+++ EXERCISE DATA

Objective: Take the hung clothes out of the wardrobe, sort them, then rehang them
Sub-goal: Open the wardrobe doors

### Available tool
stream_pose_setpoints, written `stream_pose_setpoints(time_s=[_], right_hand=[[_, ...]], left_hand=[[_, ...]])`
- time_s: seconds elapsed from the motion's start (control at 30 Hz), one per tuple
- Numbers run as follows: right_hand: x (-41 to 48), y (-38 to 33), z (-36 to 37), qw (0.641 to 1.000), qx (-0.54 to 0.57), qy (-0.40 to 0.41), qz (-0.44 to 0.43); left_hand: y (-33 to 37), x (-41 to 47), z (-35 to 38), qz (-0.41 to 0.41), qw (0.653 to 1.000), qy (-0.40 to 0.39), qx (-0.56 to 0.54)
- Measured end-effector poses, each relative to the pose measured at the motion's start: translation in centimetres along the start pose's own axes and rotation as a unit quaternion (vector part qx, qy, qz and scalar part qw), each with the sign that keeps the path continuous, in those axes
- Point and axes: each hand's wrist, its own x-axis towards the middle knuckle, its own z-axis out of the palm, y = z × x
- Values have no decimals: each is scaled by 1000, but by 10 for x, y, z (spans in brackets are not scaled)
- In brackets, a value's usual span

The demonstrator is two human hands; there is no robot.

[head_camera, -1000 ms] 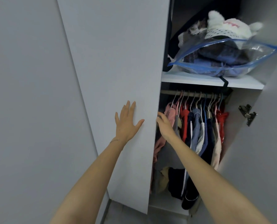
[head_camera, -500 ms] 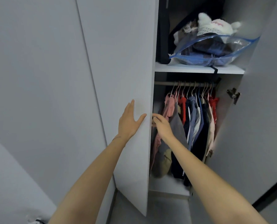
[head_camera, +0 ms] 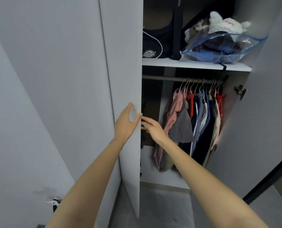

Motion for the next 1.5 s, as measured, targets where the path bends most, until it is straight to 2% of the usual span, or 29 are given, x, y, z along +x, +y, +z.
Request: stream_pose_setpoints(time_s=[0.13, 0.27, 0.47, 0.53, 0.63, 0.73, 0.87, 1.03, 1.2, 1.37, 1.5], right_hand=[[-5, -5, 9, 998, -8, -60, 15], [-8, -5, 20, 993, -46, -109, 6], [-14, 17, 19, 979, -188, -77, -19], [-15, 22, 14, 965, -252, -65, -39], [-16, 21, 6, 922, -379, -43, -65], [-18, 19, 0, 893, -444, -22, -66], [-20, 17, -7, 880, -471, -6, -56], [-20, 16, -12, 879, -475, -13, -42], [-17, 16, -10, 876, -480, -15, -42], [-8, 15, -12, 875, -482, -10, -39], [1, 18, -16, 874, -485, 5, -25]], left_hand=[[-4, -2, -6, -21, 999, 41, -27], [-9, -10, -17, -2, 998, 64, 27], [-16, -23, -33, -6, 993, 106, 48], [-19, -27, -39, -22, 990, 132, 37], [-32, -30, -52, -62, 984, 165, 30], [-43, -30, -68, -89, 976, 199, 23], [-51, -31, -88, -117, 965, 233, 19], [-60, -37, -97, -112, 966, 232, 1], [-64, -46, -93, -141, 964, 226, 21], [-66, -48, -81, -100, 962, 238, 88], [-69, -40, -64, -9, 953, 233, 194]])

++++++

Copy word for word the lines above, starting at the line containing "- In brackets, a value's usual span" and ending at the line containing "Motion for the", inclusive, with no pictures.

- In brackets, a value's usual span

The demonstrator is two human hands; there is no robot.

[head_camera, -1000 ms] 
[head_camera, -500 ms] 
[head_camera, +0 ms] 

Motion for the next 1.5 s, as measured, targets where the path bends most, until it is straight to 2% of the usual span, or 29 are given, x, y, z along +x, +y, +z.

With that, the answer is finished.